Human Influences in Emergency Situations

andy tilleard

ANDY TILLEARD

EHS Consultant

EazySAFE

In my working life, I have lost count of the number of flights I have taken to get to where I was required to go for work; from short one-hour inter-city hops to flights from Europe to Australia, India, West Africa and many other far-flung places. Although plane crashes or other types of aircraft emergency situations are rare, I always review the flight safety card on a plane, especially the information on where exits are relative to me and how the handles work on the doors. It literally takes a few seconds just to make that mental note; the handle goes clockwise or anti-clockwise, the door opens out to the right or the left, the chute is activated by the toggle here or there… but have you ever noticed the number of people who talk, read and otherwise ignore the flight attendant during these safety briefings? Many people who fly have become so complacent of their own and others safety and the idea that ‘it will never happen to me’ has become firmly embedded in their heads. They don’t really understand the dangers of our inherent human bias to behaving in a normal way in emergency situations so the safety briefing is to an extent pointless. “We may never need to respond in an emergency situation but you may only have to get things wrong one time, to delay an evacuation or ignore a warning to pay a price for that.”

Let’s briefly go back to September 2015 and travel to Las Vegas where British Airways flight BA2276 was getting ready to depart for London Gatwick when there was a catastrophic engine fire as they prepared to depart and the plane was evacuated using the exit slides.
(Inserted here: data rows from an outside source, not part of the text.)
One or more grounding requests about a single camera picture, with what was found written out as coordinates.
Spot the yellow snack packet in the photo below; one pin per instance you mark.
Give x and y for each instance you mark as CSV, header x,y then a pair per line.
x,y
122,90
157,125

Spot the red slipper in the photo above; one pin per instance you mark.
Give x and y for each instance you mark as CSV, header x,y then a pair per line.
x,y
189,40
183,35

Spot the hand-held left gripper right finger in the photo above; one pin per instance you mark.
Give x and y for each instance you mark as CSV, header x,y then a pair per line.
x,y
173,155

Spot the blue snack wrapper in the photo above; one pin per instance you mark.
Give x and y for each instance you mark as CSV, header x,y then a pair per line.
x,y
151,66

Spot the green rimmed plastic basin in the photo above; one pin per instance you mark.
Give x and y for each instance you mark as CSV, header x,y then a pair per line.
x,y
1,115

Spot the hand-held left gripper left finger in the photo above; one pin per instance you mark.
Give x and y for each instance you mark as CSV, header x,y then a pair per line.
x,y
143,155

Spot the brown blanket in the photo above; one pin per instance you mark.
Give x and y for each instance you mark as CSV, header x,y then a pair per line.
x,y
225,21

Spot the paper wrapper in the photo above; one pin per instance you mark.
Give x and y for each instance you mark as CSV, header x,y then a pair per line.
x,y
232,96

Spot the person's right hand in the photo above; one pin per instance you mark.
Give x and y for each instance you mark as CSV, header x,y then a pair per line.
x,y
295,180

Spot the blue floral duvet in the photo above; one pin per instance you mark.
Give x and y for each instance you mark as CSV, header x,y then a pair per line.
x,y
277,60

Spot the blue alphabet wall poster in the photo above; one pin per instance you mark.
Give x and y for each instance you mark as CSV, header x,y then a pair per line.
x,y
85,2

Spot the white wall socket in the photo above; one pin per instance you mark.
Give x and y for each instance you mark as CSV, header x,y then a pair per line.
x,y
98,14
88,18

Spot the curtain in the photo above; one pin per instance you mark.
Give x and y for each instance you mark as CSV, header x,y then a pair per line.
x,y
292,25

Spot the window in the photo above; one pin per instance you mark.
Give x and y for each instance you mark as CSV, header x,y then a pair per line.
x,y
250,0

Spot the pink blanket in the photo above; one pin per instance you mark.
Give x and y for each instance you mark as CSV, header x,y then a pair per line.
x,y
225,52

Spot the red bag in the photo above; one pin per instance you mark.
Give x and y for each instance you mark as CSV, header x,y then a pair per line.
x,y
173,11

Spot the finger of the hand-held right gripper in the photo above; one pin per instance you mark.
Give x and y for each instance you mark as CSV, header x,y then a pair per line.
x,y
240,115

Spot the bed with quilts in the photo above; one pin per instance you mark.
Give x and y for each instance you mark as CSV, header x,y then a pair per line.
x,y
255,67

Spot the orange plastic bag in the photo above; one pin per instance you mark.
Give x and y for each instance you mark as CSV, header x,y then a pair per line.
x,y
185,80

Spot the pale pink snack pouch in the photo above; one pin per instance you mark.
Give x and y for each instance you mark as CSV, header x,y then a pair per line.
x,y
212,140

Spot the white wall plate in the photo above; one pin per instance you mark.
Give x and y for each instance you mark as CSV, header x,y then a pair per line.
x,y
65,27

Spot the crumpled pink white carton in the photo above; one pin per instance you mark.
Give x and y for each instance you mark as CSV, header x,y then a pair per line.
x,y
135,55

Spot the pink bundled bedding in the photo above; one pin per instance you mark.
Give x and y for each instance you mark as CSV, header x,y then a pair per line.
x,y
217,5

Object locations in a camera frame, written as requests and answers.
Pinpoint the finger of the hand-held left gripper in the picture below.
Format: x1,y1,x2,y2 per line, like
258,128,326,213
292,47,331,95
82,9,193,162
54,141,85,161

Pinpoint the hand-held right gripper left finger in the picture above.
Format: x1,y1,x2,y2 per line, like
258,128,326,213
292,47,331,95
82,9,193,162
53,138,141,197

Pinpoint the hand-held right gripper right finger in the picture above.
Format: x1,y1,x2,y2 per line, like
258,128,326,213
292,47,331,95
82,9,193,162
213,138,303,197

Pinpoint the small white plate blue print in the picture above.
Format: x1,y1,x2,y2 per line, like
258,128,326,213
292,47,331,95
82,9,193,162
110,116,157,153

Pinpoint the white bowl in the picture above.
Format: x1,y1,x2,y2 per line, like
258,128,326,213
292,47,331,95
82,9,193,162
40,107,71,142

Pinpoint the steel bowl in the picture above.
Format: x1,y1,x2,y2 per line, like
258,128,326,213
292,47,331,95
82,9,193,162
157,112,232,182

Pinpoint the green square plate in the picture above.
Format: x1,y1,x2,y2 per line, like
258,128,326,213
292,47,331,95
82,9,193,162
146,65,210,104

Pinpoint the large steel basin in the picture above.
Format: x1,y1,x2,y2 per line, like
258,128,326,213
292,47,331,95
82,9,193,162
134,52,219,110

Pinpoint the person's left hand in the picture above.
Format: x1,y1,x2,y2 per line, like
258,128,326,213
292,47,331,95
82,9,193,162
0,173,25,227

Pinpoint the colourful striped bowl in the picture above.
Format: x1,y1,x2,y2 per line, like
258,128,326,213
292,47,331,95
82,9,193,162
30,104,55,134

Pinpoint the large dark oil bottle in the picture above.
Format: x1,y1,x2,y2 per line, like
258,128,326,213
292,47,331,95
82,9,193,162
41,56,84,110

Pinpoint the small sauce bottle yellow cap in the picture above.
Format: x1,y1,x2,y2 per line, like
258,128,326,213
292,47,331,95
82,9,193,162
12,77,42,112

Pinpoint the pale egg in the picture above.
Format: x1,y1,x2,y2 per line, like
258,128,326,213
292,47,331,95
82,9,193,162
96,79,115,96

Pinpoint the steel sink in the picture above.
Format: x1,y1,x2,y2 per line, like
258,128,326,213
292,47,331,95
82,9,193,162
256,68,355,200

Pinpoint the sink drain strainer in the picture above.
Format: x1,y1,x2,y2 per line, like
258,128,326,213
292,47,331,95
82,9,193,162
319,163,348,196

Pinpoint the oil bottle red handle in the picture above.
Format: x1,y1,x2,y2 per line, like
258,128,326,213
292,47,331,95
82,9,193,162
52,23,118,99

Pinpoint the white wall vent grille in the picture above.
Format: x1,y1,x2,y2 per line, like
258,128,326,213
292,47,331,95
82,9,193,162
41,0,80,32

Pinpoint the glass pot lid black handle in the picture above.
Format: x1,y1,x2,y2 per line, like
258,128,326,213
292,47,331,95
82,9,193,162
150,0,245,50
Fortunately, there were no serious injuries and all 159 passengers and 13 crew were evacuated safely, but the abiding image of that accident to me were the photographs of holidaymakers walking away from the aircraft posted on social media with their hand baggage!

Imagine that, an emergency evacuation is taking place because of an engine fire and various people onboard were rummaging around in the overhead locker for their duty-free and hand luggage. The flight was only about half full but imagine a packed flight under those circumstances…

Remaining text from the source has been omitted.